Я не берусь. Я просто становлюсь ушами Дарта, носом Дарта, решимостью Дарта.
Я берегу Ингу. Нет, идея подпола мне решительно не нравится. Где-то очень далеко чую смутный отблеск угрозы. Он как цвет воронова крыла. Это жестяной, холодный запах, хрипловатый привкус ржавчины. Может быть, он не про нас? Вот мелькнул остросладкий чирк разорванного травяного тела.
А, нет, не разорванного – раздавленного. Жмяк, жмяк. Пока далеко. Я забыла о пище и вопросительно смотрю на Ингу. Дергаю ушами. Из ее руки выпадает ложка и с тупым звяком замирает на деревянном полу. «Спускаемся, да?» – она припадает ко мне, ища защиты. Я встряхиваюсь, мотаю мордой – чтобы поняла как «нет-нет». Голос сейчас подавать не стоит.
Я вырываюсь из слабых рук девушки и приношу ей в зубах рюкзак. Наконец она понимает. Бросив туда книгу и несколько более мелких предметов, перелив воду из чайника в небольшую бутыль и захватив пару кирпичиков хлеба, Инга быстро одевается. Она сейчас похожа на взъерошенного птенца-переростка, у которого не получилось взлететь. Одежда не скрывает ее скелетика и кажется просто свалявшимися перьями.

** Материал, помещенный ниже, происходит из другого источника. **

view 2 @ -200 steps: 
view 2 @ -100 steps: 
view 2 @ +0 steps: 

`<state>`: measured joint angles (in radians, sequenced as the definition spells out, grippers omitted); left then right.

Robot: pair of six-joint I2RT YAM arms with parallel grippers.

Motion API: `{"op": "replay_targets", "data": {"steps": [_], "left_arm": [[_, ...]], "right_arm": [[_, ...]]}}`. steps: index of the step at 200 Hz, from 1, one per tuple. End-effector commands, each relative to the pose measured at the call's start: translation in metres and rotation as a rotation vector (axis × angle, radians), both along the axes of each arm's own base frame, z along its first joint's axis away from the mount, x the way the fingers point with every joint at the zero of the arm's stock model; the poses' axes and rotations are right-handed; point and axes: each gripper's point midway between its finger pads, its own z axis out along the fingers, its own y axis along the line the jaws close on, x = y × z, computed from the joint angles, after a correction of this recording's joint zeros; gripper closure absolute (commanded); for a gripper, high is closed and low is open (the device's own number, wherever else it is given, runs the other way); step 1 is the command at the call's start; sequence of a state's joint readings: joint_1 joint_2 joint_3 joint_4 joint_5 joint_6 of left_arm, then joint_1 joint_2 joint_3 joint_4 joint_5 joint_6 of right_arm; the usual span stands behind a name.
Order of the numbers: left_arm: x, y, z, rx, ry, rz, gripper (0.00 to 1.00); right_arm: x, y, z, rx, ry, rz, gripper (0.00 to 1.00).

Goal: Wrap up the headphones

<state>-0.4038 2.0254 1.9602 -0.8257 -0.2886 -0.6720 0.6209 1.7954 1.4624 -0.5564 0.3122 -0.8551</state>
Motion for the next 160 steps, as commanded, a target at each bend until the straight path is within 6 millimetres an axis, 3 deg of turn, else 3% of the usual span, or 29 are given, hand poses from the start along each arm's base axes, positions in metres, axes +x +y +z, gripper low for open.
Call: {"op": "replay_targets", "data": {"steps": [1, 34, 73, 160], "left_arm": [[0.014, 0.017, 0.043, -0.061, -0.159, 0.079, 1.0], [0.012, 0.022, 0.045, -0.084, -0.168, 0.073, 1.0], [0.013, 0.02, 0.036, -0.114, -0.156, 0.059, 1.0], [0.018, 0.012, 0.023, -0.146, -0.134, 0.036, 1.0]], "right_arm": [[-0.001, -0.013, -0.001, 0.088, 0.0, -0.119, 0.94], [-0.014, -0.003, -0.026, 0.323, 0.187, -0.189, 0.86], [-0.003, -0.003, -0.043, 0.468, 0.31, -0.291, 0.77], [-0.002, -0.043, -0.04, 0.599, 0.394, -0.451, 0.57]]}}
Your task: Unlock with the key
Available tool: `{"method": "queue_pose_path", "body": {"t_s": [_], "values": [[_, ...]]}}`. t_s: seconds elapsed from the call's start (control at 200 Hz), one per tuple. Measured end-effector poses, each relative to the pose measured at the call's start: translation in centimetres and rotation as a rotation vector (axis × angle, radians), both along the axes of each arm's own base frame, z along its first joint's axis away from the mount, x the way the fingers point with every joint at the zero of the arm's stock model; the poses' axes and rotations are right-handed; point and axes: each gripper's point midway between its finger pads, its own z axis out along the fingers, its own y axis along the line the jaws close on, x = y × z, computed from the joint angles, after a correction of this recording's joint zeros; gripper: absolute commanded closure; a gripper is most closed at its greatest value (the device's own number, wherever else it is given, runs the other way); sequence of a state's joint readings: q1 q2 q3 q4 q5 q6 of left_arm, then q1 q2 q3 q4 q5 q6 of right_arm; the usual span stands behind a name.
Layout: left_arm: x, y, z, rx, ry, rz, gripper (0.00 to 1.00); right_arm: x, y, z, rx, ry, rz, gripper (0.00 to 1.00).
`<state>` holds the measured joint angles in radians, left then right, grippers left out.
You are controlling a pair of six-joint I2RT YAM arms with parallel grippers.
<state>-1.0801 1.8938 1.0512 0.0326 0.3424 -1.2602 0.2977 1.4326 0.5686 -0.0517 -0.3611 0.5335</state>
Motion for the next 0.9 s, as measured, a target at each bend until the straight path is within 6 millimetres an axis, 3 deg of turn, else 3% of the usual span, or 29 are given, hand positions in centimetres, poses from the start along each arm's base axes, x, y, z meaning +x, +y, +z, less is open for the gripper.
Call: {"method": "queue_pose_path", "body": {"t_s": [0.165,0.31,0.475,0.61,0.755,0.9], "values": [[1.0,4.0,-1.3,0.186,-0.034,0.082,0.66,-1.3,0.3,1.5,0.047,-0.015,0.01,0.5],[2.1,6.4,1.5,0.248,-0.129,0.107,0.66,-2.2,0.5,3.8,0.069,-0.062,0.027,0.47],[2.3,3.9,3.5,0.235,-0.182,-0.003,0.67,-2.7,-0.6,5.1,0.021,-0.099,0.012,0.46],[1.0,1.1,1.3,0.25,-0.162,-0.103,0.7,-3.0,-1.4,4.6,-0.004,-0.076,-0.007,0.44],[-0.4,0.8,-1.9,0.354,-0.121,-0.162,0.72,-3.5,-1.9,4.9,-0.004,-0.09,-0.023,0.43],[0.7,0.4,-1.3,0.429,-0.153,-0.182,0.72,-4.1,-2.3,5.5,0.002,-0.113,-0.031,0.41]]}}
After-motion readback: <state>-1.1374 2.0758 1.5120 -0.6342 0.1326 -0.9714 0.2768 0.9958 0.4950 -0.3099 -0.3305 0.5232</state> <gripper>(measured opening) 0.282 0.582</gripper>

Запах раздавленной травы медленно приближается к нам. Инга защищает ноги мягким тонким, а потом твердым.
На тщедушное тело, покрытое бежевокоричневым подпушьем, она натягивает рыжую-красную шкуру. Гладкую тонкую шкуру – ни меха, ни перьев. Красивую, прочную, но в ней будет трудно скрыться в летней листве. А листва сейчас… она еще такая… Говорит, что вся жизнь, вся зеленая жизнь впереди. Нет, листва не обманывает. Но потом опадает, истлевает. Пахнет! Ярко, как любящее, отдающее все существо.
И отпускает нас. Тихо говорит: дальше сами, сами… Осенняя листва прекрасна. Ингина шкура похожа на нее.
Я понимаю Дарта. Девушкой нужно руководить. Носом тычусь под коленки, выталкиваю из дома. Поздно, поздно! Теперь не только запах, но и звук! Два пса и четверо камуфляжей. Входят в деревню. Я всем телом ломлюсь сквозь спутанную траву. Она в росе. Инга скользит за мной.
2. Инга
Тяжелый рюкзак, подпрыгивая и падая, бьет в позвонки и лопатки. Он за нас, он толкает вперед. Мне очень страшно. Высокая трава мелькает-шумит, и на бегу я не слышу опасности – но я о ней знаю. Шерсть на спине моей псины вздыблена. Мы пересекаем некошеный луг с маленькими оазисами березняка. И я боюсь, что мы сейчас слишком на свету. Утро контрастно нашей панике.
Оно такое праздничное, такое звонкое!
Оно не помнит ни вражды, ни ужаса. Оно прозрачно. Где-то над нами зяблик начинает свое небесное стихотворение:
чив-чив-чинъ-чинъ
пиу-пиу
твинъ-твиринь-тинь
чуври́у
Я люблю этих птиц. Они возникают и пропадают над головой, они возникают и пропадают в моих блокнотах, оставляя зябкие следы, тянущиеся цепочкой. Я о них часто думаю. Однажды мне показалось, что
сигнал непрерывного взлета у зябликов
звучит как быстрое рассечение воздуха
портновскими ножницами
to be or not to be
звучит как серия маленьких поцелуев
за ухом
бытие мимолетно
бабочки не моргают
я не могу все это соединить
в предустановленную гармонию
я не могу все это соединить
в силлабо-тонику
это нечестно
мы надорвали воздух
шелк коммуникации
характерный треск
Этот треск… Да, именно треск. Он может быть очень резким, сухим. Крах коммуникации, разрыв смысла. Разрыв связи. И теперь я тоже слышу его. Ттчик, ттчик. Это треск разрываемого невесомого крепдешина воздуха и раздирание более тяжелого шелка травы. Преследователи идут за нами, и рвут то, что мне дорого. Тонкое. Только не оборачиваться! Я не надеюсь, что они – фантомы. Они не более фантомы, чем мы. Не более чем все, что окружает нас. Не надо жертвенного превосходства. Это все неправда.
Да, может быть, реален только свет. Но и все мы сейчас возникли на этом свету. Все мы очень видны: охотники и жертвы. Охотники не на снегу, а на свету.
Да, может быть, для нас реально лишь то, что мы любим. Но я хочу любить не только любимое. И это сейчас для меня самая главная, самая отчаянная мысль. Я хочу любить мир вообще – всё. Я не могу выбросить боль, я не могу выбросить причиняющих ее мне самой и даже тем, кого я люблю. Я не могу.
Я никому не хочу исчезновения, даже охотникам на нас. Я не хочу их гибели.
Я не хочу ненавидеть их. И не хочу бояться. Я хотела бы просто дематериализоваться, чтобы не ставить их в неловкое положение.